**WORK REQUEST**
An exact, complete copy of the data that follows is needed.

BEGIN RECORDS TO PROCESS

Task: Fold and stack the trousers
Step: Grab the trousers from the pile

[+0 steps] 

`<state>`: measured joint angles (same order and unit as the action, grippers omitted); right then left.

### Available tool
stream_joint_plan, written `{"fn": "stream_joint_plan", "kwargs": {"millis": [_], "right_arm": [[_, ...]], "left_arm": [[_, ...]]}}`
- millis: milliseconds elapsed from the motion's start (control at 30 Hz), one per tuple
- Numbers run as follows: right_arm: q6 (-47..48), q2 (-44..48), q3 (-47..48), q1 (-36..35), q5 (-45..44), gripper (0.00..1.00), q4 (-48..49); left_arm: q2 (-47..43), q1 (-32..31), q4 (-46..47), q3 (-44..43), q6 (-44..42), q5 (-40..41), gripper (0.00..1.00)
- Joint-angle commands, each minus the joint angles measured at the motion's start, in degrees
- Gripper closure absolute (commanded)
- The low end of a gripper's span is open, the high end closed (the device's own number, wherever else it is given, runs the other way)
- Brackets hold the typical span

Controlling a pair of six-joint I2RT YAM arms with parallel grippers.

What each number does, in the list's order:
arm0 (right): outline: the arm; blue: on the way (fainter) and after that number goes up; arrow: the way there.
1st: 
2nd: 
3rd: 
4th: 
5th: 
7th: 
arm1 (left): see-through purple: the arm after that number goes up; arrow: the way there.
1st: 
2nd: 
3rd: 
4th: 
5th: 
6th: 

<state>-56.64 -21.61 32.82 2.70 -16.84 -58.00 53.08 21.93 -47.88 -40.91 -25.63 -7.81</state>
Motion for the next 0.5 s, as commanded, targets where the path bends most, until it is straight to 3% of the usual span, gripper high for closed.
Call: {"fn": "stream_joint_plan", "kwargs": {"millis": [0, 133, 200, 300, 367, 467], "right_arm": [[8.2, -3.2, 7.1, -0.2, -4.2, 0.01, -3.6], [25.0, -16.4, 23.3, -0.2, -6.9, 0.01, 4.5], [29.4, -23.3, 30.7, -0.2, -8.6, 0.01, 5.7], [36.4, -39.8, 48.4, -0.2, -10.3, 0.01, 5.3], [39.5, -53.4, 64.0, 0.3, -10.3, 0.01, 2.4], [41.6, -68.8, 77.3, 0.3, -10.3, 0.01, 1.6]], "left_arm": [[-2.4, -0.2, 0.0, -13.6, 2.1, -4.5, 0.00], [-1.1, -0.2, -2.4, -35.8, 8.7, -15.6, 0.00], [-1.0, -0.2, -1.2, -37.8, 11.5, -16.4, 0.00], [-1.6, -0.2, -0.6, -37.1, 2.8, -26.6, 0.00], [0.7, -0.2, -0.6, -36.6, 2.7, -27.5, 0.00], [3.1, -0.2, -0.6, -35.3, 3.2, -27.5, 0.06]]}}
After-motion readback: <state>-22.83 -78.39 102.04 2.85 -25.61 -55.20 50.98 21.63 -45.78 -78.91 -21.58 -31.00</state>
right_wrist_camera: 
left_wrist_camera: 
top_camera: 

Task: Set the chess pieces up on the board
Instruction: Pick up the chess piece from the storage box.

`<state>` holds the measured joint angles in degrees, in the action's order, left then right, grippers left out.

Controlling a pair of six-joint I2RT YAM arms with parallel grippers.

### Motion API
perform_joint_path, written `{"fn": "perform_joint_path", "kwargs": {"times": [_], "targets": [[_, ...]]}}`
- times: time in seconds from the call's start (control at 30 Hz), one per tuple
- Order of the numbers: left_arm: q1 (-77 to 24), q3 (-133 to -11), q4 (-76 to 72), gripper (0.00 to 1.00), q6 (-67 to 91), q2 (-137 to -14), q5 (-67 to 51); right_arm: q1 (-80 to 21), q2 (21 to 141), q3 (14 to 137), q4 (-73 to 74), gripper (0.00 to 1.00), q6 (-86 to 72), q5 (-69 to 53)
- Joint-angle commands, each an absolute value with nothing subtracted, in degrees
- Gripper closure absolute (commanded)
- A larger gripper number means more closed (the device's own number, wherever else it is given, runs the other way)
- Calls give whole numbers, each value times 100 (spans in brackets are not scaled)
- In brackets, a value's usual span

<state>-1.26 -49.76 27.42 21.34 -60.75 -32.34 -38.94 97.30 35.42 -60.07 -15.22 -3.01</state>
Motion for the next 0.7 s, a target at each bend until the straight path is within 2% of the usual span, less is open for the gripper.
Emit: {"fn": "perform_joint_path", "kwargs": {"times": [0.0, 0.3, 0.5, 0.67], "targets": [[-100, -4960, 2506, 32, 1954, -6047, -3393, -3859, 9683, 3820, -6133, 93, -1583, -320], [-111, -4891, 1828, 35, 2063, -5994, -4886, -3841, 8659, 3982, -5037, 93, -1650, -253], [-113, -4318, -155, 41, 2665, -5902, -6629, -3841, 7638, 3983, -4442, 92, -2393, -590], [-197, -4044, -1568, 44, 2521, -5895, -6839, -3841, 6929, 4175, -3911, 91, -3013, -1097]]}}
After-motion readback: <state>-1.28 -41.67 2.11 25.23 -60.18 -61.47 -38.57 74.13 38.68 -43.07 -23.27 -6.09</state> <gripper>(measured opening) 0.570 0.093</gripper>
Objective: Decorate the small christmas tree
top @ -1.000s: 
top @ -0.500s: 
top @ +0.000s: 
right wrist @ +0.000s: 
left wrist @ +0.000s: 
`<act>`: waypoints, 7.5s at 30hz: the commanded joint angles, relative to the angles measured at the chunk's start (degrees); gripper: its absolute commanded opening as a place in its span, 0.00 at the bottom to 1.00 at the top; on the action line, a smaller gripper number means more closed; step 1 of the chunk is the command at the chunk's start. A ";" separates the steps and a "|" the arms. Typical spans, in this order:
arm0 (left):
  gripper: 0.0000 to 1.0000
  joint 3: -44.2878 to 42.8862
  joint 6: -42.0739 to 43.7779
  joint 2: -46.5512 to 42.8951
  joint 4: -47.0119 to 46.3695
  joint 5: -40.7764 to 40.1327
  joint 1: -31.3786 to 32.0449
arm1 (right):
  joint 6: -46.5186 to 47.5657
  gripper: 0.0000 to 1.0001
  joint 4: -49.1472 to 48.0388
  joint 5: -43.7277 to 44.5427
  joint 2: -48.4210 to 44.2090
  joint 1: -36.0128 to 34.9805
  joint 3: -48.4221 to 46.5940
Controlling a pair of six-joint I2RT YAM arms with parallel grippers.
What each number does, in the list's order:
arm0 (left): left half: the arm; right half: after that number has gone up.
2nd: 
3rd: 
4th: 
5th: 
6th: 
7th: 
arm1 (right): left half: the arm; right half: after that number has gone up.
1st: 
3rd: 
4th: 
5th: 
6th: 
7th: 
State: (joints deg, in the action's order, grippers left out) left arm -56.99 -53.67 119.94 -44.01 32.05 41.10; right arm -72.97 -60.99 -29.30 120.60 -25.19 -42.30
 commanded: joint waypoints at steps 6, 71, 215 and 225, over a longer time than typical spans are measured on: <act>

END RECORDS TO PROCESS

**ANSWER TO THIS EXERCISE**
Task: Fold and stack the trousers
Step: Grab the trousers from the pile

[+0 steps] 

`<state>`: measured joint angles (same order and unit as the action, grippers omitted); right then left.

### Available tool
stream_joint_plan, written `{"fn": "stream_joint_plan", "kwargs": {"millis": [_], "right_arm": [[_, ...]], "left_arm": [[_, ...]]}}`
- millis: milliseconds elapsed from the motion's start (control at 30 Hz), one per tuple
- Numbers run as follows: right_arm: q6 (-47..48), q2 (-44..48), q3 (-47..48), q1 (-36..35), q5 (-45..44), gripper (0.00..1.00), q4 (-48..49); left_arm: q2 (-47..43), q1 (-32..31), q4 (-46..47), q3 (-44..43), q6 (-44..42), q5 (-40..41), gripper (0.00..1.00)
- Joint-angle commands, each minus the joint angles measured at the motion's start, in degrees
- Gripper closure absolute (commanded)
- The low end of a gripper's span is open, the high end closed (the device's own number, wherever else it is given, runs the other way)
- Brackets hold the typical span

Controlling a pair of six-joint I2RT YAM arms with parallel grippers.

What each number does, in the list's order:
arm0 (right): outline: the arm; blue: on the way (fainter) and after that number goes up; arrow: the way there.
1st: 
2nd: 
3rd: 
4th: 
5th: 
7th: 
arm1 (left): see-through purple: the arm after that number goes up; arrow: the way there.
1st: 
2nd: 
3rd: 
4th: 
5th: 
6th: 

<state>-56.64 -21.61 32.82 2.70 -16.84 -58.00 53.08 21.93 -47.88 -40.91 -25.63 -7.81</state>
Motion for the next 0.5 s, as commanded, targets where the path bends most, until it is straight to 3% of the usual span, gripper high for closed.
Call: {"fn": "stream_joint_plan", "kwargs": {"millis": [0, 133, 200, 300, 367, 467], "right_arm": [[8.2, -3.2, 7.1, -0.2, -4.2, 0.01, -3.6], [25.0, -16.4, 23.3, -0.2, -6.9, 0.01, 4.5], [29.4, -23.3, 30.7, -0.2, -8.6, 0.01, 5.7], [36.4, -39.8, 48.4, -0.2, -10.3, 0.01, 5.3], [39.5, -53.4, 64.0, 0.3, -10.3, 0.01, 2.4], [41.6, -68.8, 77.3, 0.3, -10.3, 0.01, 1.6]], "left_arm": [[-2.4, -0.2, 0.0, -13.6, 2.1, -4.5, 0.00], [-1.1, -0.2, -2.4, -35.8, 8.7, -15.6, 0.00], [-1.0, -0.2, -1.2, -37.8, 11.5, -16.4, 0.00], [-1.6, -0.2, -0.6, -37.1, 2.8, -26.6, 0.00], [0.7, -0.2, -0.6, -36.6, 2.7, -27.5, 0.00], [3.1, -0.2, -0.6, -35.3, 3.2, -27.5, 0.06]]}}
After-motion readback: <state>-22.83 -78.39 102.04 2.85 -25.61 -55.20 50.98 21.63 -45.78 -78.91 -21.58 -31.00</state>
right_wrist_camera: 
left_wrist_camera: 
top_camera: 

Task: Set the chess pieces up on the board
Instruction: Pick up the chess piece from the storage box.

`<state>` holds the measured joint angles in degrees, in the action's order, left then right, grippers left out.

Controlling a pair of six-joint I2RT YAM arms with parallel grippers.

### Motion API
perform_joint_path, written `{"fn": "perform_joint_path", "kwargs": {"times": [_], "targets": [[_, ...]]}}`
- times: time in seconds from the call's start (control at 30 Hz), one per tuple
- Order of the numbers: left_arm: q1 (-77 to 24), q3 (-133 to -11), q4 (-76 to 72), gripper (0.00 to 1.00), q6 (-67 to 91), q2 (-137 to -14), q5 (-67 to 51); right_arm: q1 (-80 to 21), q2 (21 to 141), q3 (14 to 137), q4 (-73 to 74), gripper (0.00 to 1.00), q6 (-86 to 72), q5 (-69 to 53)
- Joint-angle commands, each an absolute value with nothing subtracted, in degrees
- Gripper closure absolute (commanded)
- A larger gripper number means more closed (the device's own number, wherever else it is given, runs the other way)
- Calls give whole numbers, each value times 100 (spans in brackets are not scaled)
- In brackets, a value's usual span

<state>-1.26 -49.76 27.42 21.34 -60.75 -32.34 -38.94 97.30 35.42 -60.07 -15.22 -3.01</state>
Motion for the next 0.7 s, a target at each bend until the straight path is within 2% of the usual span, less is open for the gripper.
Emit: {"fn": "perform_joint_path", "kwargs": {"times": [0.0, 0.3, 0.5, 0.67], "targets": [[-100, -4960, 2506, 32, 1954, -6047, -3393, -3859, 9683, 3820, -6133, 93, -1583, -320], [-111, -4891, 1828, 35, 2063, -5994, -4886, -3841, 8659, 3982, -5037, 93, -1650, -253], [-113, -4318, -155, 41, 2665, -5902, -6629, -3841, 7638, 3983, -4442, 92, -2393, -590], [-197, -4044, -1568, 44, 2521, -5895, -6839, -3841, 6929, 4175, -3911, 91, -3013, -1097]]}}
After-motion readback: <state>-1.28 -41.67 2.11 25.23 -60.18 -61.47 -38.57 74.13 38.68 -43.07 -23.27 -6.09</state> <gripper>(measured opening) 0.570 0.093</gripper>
Objective: Decorate the small christmas tree
top @ -1.000s: 
top @ -0.500s: 
top @ +0.000s: 
right wrist @ +0.000s: 
left wrist @ +0.000s: 
`<act>`: waypoints, 7.5s at 30hz: the commanded joint angles, relative to the angles measured at the chunk's start (degrees); gripper: its absolute commanded opening as a place in its span, 0.00 at the bottom to 1.00 at the top; on the action line, a smaller gripper number means more closed; step 1 of the chunk is the command at the chunk's start. A ";" separates the steps and a "|" the arms. Typical spans, in this order:
arm0 (left):
  gripper: 0.0000 to 1.0000
  joint 3: -44.2878 to 42.8862
  joint 6: -42.0739 to 43.7779
  joint 2: -46.5512 to 42.8951
  joint 4: -47.0119 to 46.3695
  joint 5: -40.7764 to 40.1327
  joint 1: -31.3786 to 32.0449
arm1 (right):
  joint 6: -46.5186 to 47.5657
  gripper: 0.0000 to 1.0001
  joint 4: -49.1472 to 48.0388
  joint 5: -43.7277 to 44.5427
  joint 2: -48.4210 to 44.2090
  joint 1: -36.0128 to 34.9805
  joint 3: -48.4221 to 46.5940
Controlling a pair of six-joint I2RT YAM arms with parallel grippers.
What each number does, in the list's order:
arm0 (left): left half: the arm; right half: after that number has gone up.
2nd: 
3rd: 
4th: 
5th: 
6th: 
7th: 
arm1 (right): left half: the arm; right half: after that number has gone up.
1st: 
3rd: 
4th: 
5th: 
6th: 
7th: 
State: (joints deg, in the action's order, grippers left out) left arm -56.99 -53.67 119.94 -44.01 32.05 41.10; right arm -72.97 -60.99 -29.30 120.60 -25.19 -42.30
 commanded: joint waypoints at steps 6, 71, 215 and 225, over a longer time than typical spans are measured on: <act>

Nothing else is needed to complete the answer.